Benchmarking LFQ, SILAC and MS2/MS3-based TMT quantification strategies for large-scale phosphoproteomics

Comprehensive mass spectrometry (MS)-based proteomics is now feasible, but reproducible and multiplexed quantification remains challenging especially for analysis of post-translational modifications (PTMs), such as phosphorylation. Here we compared the most popular quantification techniques for phosphoproteomics in context of cell-signaling studies: label-free quantification (LFQ), stable isotope labeling by amino acids in cell culture (SILAC) and MS2- and MS3-measured tandem mass tags (TMT). In a mixed species comparison with fixed phosphopeptide-ratios, we found LFQ and SILAC to be the most accurate techniques. MS2-based TMT suffered from substantial ratio compression, which MS3-based TMT could partly rescue. However, when analyzing phosphoproteome changes in the DNA damage response (DDR), we found that MS3-based TMT was outperformed by MS2-based TMT as it identified most significantly regulated phosphopeptides due to its higher precision and higher number of identifications. Finally, we show that the high accuracy of MS3-based TMT is crucial for determination of phosphorylation site stoichiometry using a novel multiplexing-dependent algorithm.
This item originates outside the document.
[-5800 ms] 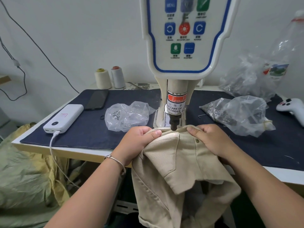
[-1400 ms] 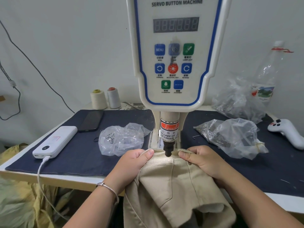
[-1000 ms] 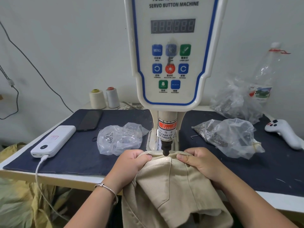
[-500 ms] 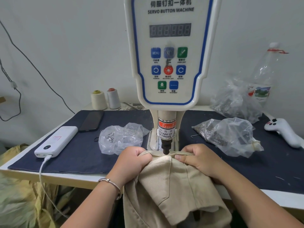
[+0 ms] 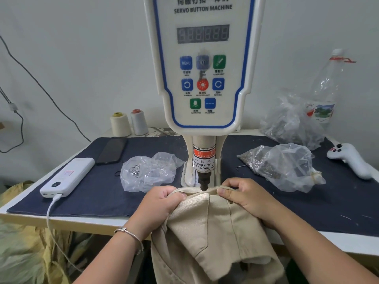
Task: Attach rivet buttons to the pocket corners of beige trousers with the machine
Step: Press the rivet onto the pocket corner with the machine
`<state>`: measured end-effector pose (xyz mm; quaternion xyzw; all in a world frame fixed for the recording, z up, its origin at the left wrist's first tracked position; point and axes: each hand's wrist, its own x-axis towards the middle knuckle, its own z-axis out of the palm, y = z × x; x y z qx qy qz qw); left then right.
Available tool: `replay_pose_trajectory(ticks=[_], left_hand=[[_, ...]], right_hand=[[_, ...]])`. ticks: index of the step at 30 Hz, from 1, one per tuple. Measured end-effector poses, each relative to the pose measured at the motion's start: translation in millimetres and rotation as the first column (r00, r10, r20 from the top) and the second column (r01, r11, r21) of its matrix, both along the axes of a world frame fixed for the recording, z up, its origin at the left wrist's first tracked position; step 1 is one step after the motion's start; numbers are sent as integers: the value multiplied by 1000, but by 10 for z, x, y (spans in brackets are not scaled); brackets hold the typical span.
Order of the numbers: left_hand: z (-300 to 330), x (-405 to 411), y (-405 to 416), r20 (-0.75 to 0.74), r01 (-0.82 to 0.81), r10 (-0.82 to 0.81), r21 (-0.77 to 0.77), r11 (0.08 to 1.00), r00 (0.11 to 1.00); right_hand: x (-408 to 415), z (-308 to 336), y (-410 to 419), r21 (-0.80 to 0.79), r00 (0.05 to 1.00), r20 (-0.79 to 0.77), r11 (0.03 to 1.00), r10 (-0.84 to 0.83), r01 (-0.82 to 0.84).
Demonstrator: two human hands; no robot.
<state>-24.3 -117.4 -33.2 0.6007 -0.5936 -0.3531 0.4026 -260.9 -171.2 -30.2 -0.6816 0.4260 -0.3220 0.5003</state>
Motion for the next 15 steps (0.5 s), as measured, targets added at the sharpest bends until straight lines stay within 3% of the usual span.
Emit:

基于质谱（MS）的全蛋白质组学研究现已具备可行性，但可重现且支持多路复用的定量分析仍面临诸多挑战，尤其是针对磷酸化等翻译后修饰（PTMs）的分析场景。本研究针对细胞信号转导研究场景下的磷酸化蛋白质组学常用定量技术展开对比，涵盖无标记定量（LFQ）、细胞培养氨基酸稳定同位素标记（SILAC），以及基于MS2和MS3级质谱检测的串联质量标签（TMT）。在固定磷酸肽比例的混合物种对照实验中，我们发现LFQ与SILAC是定量准确性最高的技术。基于MS2级的TMT存在显著的比例压缩问题，而基于MS3级的TMT可部分缓解该缺陷。然而在分析DNA损伤应答（DDR）过程中的磷酸化蛋白质组变化时，基于MS2级的TMT表现更优：因其具备更高的定量精度与更多的鉴定数目，故而可鉴定出数量最多的显著调控磷酸肽。最后，本研究证实，借助一种新型的多路复用依赖型算法，基于MS3级的TMT所具备的高定量准确性，对于测定磷酸化位点的化学计量比至关重要。